# Exercise brief
Reproduce the following material exactly, including every line.

# Raw data
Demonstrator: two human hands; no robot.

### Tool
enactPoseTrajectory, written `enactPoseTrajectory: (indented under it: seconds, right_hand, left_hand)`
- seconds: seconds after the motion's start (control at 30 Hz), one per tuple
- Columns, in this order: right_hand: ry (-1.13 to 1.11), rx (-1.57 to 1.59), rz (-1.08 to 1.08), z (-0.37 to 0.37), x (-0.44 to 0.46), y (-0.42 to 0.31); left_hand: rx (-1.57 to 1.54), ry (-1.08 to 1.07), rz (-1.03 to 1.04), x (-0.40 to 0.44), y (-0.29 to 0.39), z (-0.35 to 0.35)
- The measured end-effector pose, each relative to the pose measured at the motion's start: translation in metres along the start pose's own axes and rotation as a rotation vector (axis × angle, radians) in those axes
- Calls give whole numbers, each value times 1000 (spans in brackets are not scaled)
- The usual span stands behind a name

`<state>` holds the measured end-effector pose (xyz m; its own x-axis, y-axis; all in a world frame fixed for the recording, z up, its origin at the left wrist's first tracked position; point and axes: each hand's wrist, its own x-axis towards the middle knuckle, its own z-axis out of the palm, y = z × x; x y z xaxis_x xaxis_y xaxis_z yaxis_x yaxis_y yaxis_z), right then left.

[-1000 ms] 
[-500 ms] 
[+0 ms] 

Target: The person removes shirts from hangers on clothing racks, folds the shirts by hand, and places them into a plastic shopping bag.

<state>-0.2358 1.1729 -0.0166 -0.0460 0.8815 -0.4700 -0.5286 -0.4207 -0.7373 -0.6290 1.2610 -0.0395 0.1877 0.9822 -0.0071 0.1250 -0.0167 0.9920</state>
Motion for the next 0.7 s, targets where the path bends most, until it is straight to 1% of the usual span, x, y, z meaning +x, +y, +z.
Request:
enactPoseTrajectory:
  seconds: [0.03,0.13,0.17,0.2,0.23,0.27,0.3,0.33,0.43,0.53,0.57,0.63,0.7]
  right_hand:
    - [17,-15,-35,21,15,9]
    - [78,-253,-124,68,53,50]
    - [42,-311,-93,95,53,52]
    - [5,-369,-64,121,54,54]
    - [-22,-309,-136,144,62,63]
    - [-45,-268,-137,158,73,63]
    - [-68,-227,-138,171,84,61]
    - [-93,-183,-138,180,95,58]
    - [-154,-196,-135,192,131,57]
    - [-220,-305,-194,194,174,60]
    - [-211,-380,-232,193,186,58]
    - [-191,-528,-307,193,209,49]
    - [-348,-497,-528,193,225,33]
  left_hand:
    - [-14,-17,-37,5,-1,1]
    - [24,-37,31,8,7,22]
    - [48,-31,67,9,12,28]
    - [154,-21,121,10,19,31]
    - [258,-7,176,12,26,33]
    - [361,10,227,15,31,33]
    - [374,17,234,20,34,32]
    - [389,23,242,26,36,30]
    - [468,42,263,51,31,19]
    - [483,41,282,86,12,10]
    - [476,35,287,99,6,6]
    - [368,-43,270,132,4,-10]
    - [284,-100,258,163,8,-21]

# Output below
Demonstrator: two human hands; no robot.

### Tool
enactPoseTrajectory, written `enactPoseTrajectory: (indented under it: seconds, right_hand, left_hand)`
- seconds: seconds after the motion's start (control at 30 Hz), one per tuple
- Columns, in this order: right_hand: ry (-1.13 to 1.11), rx (-1.57 to 1.59), rz (-1.08 to 1.08), z (-0.37 to 0.37), x (-0.44 to 0.46), y (-0.42 to 0.31); left_hand: rx (-1.57 to 1.54), ry (-1.08 to 1.07), rz (-1.03 to 1.04), x (-0.40 to 0.44), y (-0.29 to 0.39), z (-0.35 to 0.35)
- The measured end-effector pose, each relative to the pose measured at the motion's start: translation in metres along the start pose's own axes and rotation as a rotation vector (axis × angle, radians) in those axes
- Calls give whole numbers, each value times 1000 (spans in brackets are not scaled)
- The usual span stands behind a name

`<state>` holds the measured end-effector pose (xyz m; its own x-axis, y-axis; all in a world frame fixed for the recording, z up, its origin at the left wrist's first tracked position; point and axes: each hand's wrist, its own x-axis towards the middle knuckle, its own z-axis out of the palm, y = z × x; x y z xaxis_x xaxis_y xaxis_z yaxis_x yaxis_y yaxis_z), right then left.

[-1000 ms] 
[-500 ms] 
[+0 ms] 

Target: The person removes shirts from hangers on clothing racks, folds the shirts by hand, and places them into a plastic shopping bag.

<state>-0.2358 1.1729 -0.0166 -0.0460 0.8815 -0.4700 -0.5286 -0.4207 -0.7373 -0.6290 1.2610 -0.0395 0.1877 0.9822 -0.0071 0.1250 -0.0167 0.9920</state>
Motion for the next 0.7 s, targets where the path bends most, until it is straight to 1% of the usual span, x, y, z meaning +x, +y, +z.
Request:
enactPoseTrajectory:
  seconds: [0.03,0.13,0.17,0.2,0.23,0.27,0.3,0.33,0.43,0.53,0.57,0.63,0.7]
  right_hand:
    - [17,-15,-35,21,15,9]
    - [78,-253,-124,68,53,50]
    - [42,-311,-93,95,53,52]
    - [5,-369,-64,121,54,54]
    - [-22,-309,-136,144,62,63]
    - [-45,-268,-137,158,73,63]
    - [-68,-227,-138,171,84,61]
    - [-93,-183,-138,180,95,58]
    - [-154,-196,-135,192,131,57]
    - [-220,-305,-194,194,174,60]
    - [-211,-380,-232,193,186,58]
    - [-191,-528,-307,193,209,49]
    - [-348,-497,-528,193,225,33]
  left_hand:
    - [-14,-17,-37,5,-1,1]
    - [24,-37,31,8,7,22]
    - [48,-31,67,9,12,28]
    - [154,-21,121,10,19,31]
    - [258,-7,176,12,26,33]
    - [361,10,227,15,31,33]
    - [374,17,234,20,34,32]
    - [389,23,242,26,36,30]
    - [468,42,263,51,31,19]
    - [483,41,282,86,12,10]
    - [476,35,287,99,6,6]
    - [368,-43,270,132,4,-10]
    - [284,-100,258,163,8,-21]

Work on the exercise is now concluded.